WHAT ARE KEGEL EXERCISES?

Kegel exercises were developed as a nonsurgical treatment for urinary incontinence in the 1940s by a gynecologist named Dr. Arnold H. Kegel. These exercises were designed around the findings that strengthening the pelvic floor, vaginal wall, and surrounding supportive systems could prevent urinary incontinence and genital organ prolapse.

While Kegel exercises are generally considered very easy to do, it’s essential to locate the right set of muscles to exercise in order to get results. Experts recommend that women utilize the techniques of pretending they are trying to avoid passing gas or pretending to tighten the vagina around a tampon in order to identify the muscles that need to be engaged during Kegels.

To do a Kegel, contract your pelvic floor muscles for three to five seconds before relaxing for three to five seconds. For best results, repeat the contract-relax cycle 10 times per session. While engaging pelvic muscles, it’s important to keep abdominal, leg, and buttocks muscles relaxed.

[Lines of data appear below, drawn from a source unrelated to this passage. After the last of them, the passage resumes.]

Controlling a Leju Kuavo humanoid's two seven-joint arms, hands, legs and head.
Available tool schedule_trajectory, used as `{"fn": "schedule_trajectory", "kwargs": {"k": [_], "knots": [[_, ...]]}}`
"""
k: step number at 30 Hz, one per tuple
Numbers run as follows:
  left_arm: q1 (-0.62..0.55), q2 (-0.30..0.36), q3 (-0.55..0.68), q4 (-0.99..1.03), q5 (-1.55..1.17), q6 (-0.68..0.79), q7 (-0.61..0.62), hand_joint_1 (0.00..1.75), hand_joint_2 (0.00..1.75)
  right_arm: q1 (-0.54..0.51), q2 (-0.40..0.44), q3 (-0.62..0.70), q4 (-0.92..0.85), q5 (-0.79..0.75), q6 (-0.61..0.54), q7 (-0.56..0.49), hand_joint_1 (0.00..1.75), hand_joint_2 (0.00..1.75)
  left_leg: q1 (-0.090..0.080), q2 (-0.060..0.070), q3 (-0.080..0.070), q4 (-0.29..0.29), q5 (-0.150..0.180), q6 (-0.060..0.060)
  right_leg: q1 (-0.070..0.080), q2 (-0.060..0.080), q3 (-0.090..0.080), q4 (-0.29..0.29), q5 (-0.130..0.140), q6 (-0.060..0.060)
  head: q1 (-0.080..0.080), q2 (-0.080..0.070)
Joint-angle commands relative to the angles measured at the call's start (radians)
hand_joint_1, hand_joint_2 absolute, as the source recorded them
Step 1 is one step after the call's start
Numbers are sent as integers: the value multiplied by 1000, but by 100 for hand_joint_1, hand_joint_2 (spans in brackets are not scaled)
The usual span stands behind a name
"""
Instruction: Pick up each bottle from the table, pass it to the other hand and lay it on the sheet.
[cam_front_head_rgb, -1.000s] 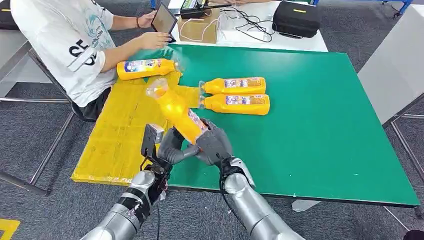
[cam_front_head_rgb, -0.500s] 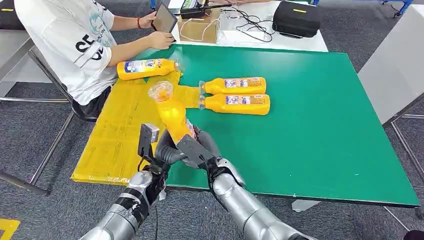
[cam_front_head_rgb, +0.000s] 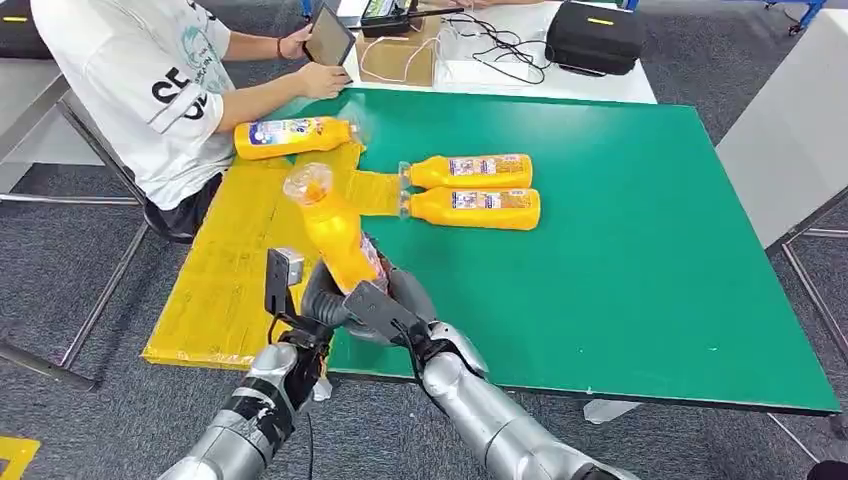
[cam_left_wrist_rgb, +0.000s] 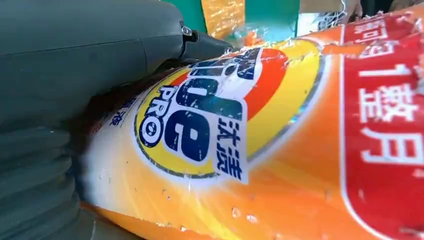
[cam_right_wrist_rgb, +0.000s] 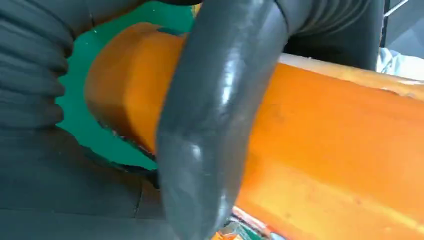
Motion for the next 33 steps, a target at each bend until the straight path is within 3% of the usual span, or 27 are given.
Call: {"fn": "schedule_trajectory", "kwargs": {"k": [1, 11, 12, 13, 15, 19, 23, 24, 26, 27, 33], "knots": [[-49, 2, -2, 6, 2, 25, -19, 175, 175, -14, -13, 18, 53, -4, -14, -6, 0, 175, 1, -1, 2, 0, -1, -1, 1, -2, 3, 0, -1, -1, 1, 0], [-52, 23, 42, -2, -2, 86, -47, 175, 175, -8, -41, -18, 10, -13, -43, -18, 0, 175, 1, -1, 2, 0, -1, -1, 1, -2, 2, 0, -1, -1, 0, 0], [-70, 53, 82, 14, -58, 176, -84, 175, 175, 7, -69, -55, -52, -7, -62, -25, 0, 175, 2, -2, 4, 1, -2, -2, 2, -3, 5, 0, -3, -2, 0, 0], [-141, 168, 76, 145, -450, 622, -189, 175, 175, 40, -111, -133, -171, -8, -59, -55, 0, 175, 2, -1, 3, 1, -2, -1, 2, -2, 4, 0, -2, -2, 0, 0], [-153, 182, 96, 178, -465, 609, -189, 175, 175, 40, -114, -143, -178, -9, -51, -61, 0, 175, 2, -1, 4, 1, -2, -2, 2, -2, 5, -1, -2, -2, 0, 0], [-206, 218, 85, 312, -623, 754, -176, 175, 175, 51, -127, -156, -213, -20, -57, -74, 0, 175, 2, -1, 5, 1, -2, -2, 2, -2, 6, 0, -3, -2, 1, 0], [-251, 263, 48, 396, -770, 764, -61, 175, 175, 70, -152, -153, -264, -22, -54, -61, 0, 175, 2, 0, 3, 0, -1, -2, 2, -1, 4, 0, -2, -2, 1, 0], [-271, 287, -2, 433, -873, 756, 25, 175, 175, 74, -159, -153, -277, -21, -52, -56, 0, 175, 3, -2, 4, 1, -2, -2, 3, -3, 6, 1, -3, -2, 1, 0], [-287, 314, -48, 459, -949, 707, 90, 175, 175, 76, -165, -154, -288, -21, -44, -53, 0, 175, 2, -1, 3, 1, -1, -2, 2, -2, 4, 0, -2, -2, 0, 0], [-300, 345, -130, 489, -1062, 617, 152, 175, 175, 75, -166, -154, -294, -21, -32, -50, 0, 175, 3, 0, 4, 2, -2, -2, 3, -1, 5, 1, -3, -2, 1, 0], [-297, 355, -143, 492, -1084, 604, 153, 175, 175, 72, -164, -153, -292, -20, -27, -49, 0, 175, 3, 0, 4, 2, -3, -2, 3, -1, 4, 1, -3, -2, 0, 0]]}}
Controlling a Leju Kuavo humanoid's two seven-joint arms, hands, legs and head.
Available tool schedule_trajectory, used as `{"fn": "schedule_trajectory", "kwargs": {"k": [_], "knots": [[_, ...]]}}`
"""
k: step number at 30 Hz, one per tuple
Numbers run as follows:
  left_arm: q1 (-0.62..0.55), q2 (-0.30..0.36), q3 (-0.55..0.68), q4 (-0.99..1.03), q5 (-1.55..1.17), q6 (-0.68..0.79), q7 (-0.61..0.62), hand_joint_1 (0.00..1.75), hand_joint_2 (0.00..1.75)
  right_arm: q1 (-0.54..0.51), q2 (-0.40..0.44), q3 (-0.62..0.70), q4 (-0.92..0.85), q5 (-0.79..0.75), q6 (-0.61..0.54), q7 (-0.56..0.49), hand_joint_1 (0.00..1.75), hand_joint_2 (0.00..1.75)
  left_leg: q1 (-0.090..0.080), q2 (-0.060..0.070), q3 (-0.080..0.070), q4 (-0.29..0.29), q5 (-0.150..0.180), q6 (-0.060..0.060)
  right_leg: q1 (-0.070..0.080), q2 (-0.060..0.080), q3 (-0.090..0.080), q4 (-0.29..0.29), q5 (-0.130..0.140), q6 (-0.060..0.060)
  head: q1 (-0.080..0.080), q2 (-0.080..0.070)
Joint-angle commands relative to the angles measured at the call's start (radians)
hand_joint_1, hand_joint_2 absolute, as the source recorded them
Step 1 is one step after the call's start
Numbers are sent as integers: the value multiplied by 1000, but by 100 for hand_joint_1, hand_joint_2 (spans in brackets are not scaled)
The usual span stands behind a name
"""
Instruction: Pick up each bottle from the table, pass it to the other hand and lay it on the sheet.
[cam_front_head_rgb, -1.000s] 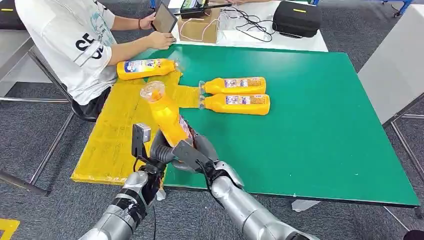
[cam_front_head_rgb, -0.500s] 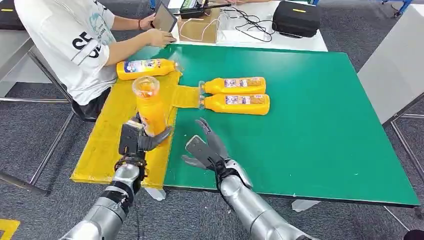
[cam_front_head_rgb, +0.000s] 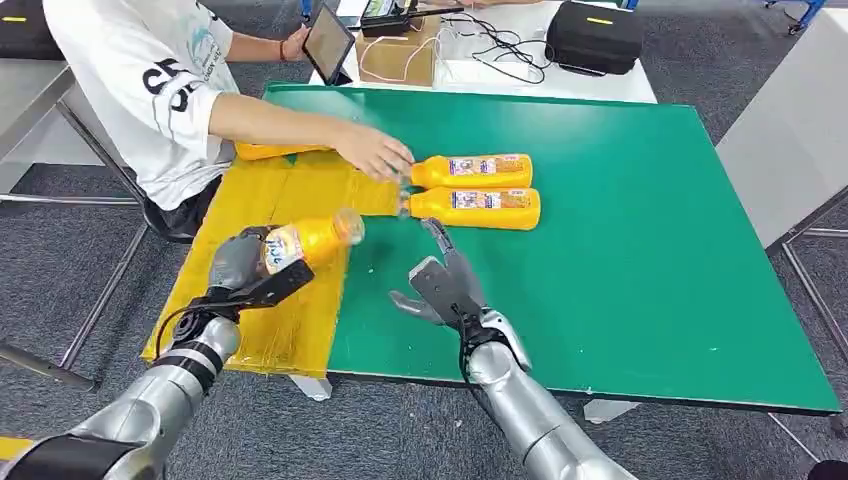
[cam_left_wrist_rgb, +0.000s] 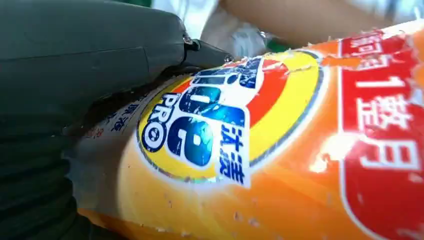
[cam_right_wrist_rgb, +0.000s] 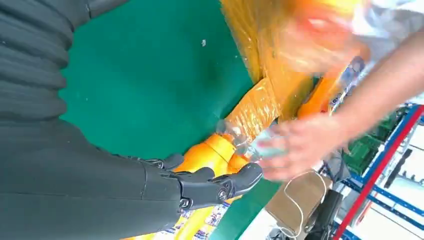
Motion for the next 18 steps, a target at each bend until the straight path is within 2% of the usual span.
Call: {"fn": "schedule_trajectory", "kwargs": {"k": [1, 4, 8, 10, 18], "knots": [[-90, 74, -154, 169, -83, -85, 56, 175, 175, -19, -31, -15, -20, -1, 21, 5, 0, 175, 1, -1, 3, 0, -1, -1, 1, -1, 4, 0, -2, -1, 1, 0], [-112, 102, -245, 195, -191, -220, 94, 175, 175, -15, -31, -10, -30, 4, 36, 7, 0, 175, 2, 1, 5, 0, -3, -2, 2, 1, 5, 0, -2, -2, 0, 0], [-135, 117, -255, 201, -209, -325, 86, 175, 175, -15, -31, 1, -27, 13, 52, 12, 0, 175, 1, 1, 5, 0, -2, -2, 2, 0, 5, 0, -2, -2, 0, 0], [-155, 124, -267, 208, -226, -426, 98, 175, 175, -20, -31, 8, -20, 17, 65, 16, 0, 175, 1, 2, 5, 0, -2, -1, 1, 1, 5, 0, -1, -2, 0, 0], [-163, 131, -279, 216, -246, -466, 110, 175, 175, -29, -23, 11, 4, 18, 72, 14, 0, 175, 1, 3, 7, -1, -2, -1, 1, 2, 6, 1, -1, -2, 0, 0]]}}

The pelvis should not be visibly moving during Kegel routines.

 

BENEFITS OF STRONG PELVIC FLOOR MUSCLES

Kegel muscles help to strengthen the muscles that support the bladder, uterus, small intestine, and rectum. In addition to preventing incontinence, this type of pelvic floor muscle training can also improve quality of life.

 

Improved Bladder Control

Kegel exercises are ideal for people struggling with something called stress incontinence. Stress incontinence occurs when a few drops of urine leak as a result of coughing, laughing, sneezing, or bending to stretch or lift heavy objects. Kegels can also help to reduce the strong, sudden urge to urinate called urge incontinence that can also result in small urine leaks.

 

Better Sexual Function

Using Kegel exercises to strengthen the pelvic floor muscles can lead to improved sexual function and greater sexual satisfaction. For women, stronger pelvic floor muscles can improve sexual arousal and increase orgasm intensity. In addition, Kegels also increase blood flow to the pelvic area to boost overall arousal and sensitivity.

 

Faster Postpartum Recovery

After getting clearance from your doctor, beginning Kegel exercises a few days or weeks following vaginal or C-section delivery can help to speed up recovery. During pregnancy, a combination of the increased weight of a growing baby, hormonal changes that soften pelvic ligaments, and an expanding uterus will generally weaken the pelvic muscles. Kegel exercises can help to strengthen muscles that have stretched or become weak during pregnancy and delivery.

 

Better Bowel Control

Kegels can help with improving bowel control and stopping fecal incontinence. By contracting and relaxing sphincter muscles, Kegels can make it easier to hold in stool and gas. In addition, strengthening pelvic floor muscles provides better support for the rectum.

 

Related: When Do You Need Vaginal Rejuvenation?

 

Pelvic Floor Muscles

Pelvic Floor Muscles

 

FASTER ALTERNATIVES TO KEGEL EXERCISES

Kegel results can vary depending on a person’s muscle strength, how consistent they are with exercises, and the severity of the pelvic floor damage. While Kegels are considered ideal for minor incontinence, they may not work as effectively or quickly enough to produce the results someone suffering with more extreme incontinence or muscle weakness would like to achieve. Several surgical and laser procedures are available for more extreme situations.

 

Vaginoplasty

Vaginoplasty is any surgical procedure used for the construction of the vagina. Vaginoplasty is commonly used to repair pelvic organ prolapse. It can also be used to repair stretching and looseness following childbirth, restore shape and appearance following radiation or other medical treatments, or correct congenital abnormalities affecting the function or appearance of the vagina.

 

Vaginal Rejuvenation

Vaginal rejuvenation refers to a number of procedures that improve appearance, function, or comfort. In many cases, several rejuvenation procedures are combined. This might include labiaplasty or surgical hood reduction. There are even options for noninvasive vaginal laser rejuvenation. For example, laser treatments that trigger collagen production, radiofrequency (RF) vaginal rejuvenation that uses RF waves to heat and tighten tissue, and platelet-rich plasma (PRP) injections that use platelets from a patient’s own blood to promote tissue healing.

 

Perineoplasty

Perineoplasty is a surgical procedure that’s commonly used to repair damage done by childbirth or trauma. This procedure repairs and tightens muscles and tissue in the area between the vagina and anus that’s known as the perineum. In addition to restoring the appearance of the perineum, perineoplasty can help to reduce urinary incontinence and restore sexual function.

 

Are you interested in learning more about Kegel exercises and other options for tightening the pelvic floor? For more than two decades, Dr. Michael Tahery has been a leading obstetrician-gynecologist (OB-GYN) and urogynecologist serving the Los Angeles and Glendale areas. Dr. Tahery offers the latest in surgical and laser procedures. Contact Dr. Tahery’s office for a consultation today.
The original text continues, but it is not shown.